Mar 29, 2012 -- 9:37PM, RJMcElwain wrote:


Mar 29, 2012 -- 8:48PM, journeying wrote:


"Republicans" today bear little resemblance to traditional Republicans. Today Goldwater would be far too liberal for this mob. And they would never accept Reagan. They live in the bubble created by Fox and they vote against their own best interests. If there were a real Republican party or candidate, I'd probably still be one.




I think if Barry Goldwater were around today, he'd be a Libertarian, which is what I left the Republicans for. Nowadays, the Republicans seem to be directionless and unprincipled. Of course, I think the same can be said for the other guys as well.
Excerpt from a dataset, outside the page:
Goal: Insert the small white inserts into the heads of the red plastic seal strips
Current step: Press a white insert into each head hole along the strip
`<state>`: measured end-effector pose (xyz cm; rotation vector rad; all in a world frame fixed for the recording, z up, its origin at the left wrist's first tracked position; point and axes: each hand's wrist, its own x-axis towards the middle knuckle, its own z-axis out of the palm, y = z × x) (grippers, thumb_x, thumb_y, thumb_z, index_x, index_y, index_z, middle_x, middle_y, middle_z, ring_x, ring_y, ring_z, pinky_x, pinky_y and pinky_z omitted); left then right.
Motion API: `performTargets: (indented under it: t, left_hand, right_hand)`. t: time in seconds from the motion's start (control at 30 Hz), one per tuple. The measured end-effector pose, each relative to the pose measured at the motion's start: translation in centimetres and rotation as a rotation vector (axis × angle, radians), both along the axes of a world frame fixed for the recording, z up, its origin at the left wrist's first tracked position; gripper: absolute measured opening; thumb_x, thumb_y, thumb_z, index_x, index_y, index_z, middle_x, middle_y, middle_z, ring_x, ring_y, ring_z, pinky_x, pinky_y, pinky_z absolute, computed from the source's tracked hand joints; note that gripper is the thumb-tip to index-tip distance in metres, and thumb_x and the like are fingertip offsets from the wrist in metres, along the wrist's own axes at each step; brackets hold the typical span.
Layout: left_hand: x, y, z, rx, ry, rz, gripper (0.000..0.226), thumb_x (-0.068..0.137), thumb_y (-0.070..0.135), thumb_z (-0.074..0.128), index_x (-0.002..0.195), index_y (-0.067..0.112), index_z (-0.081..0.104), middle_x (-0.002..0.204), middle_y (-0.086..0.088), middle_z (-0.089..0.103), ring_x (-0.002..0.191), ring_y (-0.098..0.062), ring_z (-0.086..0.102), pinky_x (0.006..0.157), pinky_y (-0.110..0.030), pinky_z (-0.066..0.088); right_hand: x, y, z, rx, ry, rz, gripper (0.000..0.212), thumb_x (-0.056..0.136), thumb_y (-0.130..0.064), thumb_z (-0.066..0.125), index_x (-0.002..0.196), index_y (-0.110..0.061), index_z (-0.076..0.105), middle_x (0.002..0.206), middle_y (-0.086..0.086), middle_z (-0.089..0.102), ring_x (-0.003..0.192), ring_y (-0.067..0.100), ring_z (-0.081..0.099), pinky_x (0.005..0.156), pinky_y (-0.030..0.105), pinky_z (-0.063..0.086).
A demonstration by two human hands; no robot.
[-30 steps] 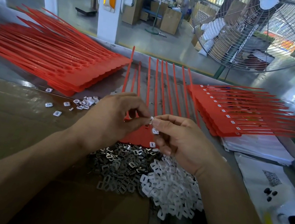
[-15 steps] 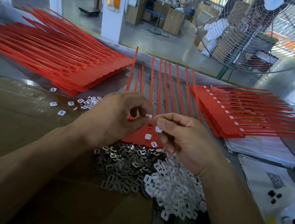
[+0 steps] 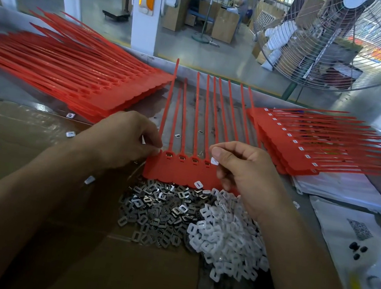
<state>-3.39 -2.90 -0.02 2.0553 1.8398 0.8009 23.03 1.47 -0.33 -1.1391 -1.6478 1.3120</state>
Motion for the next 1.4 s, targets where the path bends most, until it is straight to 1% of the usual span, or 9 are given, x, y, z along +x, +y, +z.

Talk about directionless and unprincipled!  Bob, have you paid attention to what's passing for 'libertarian' these days?  On another thread, another poster wrote that people of conscience should support 'libertarian' hero Ron Paul.  (You agreed.)  Ron Paul is nothing more than a states-righter.  That's not libertarian.  Unless you want to count George Wallace and Strom Thurmond among your fold (or your fold of deceased heroes), then it makes no sense to be a Ron Paul supporter.  Liberty should be for all in the US -- that's libertarianism.  Letting some states oppress and discriminate at will--which is what Ron Paul supports just like George Wallace before him--is hardly libertarian.  It's chickenshit.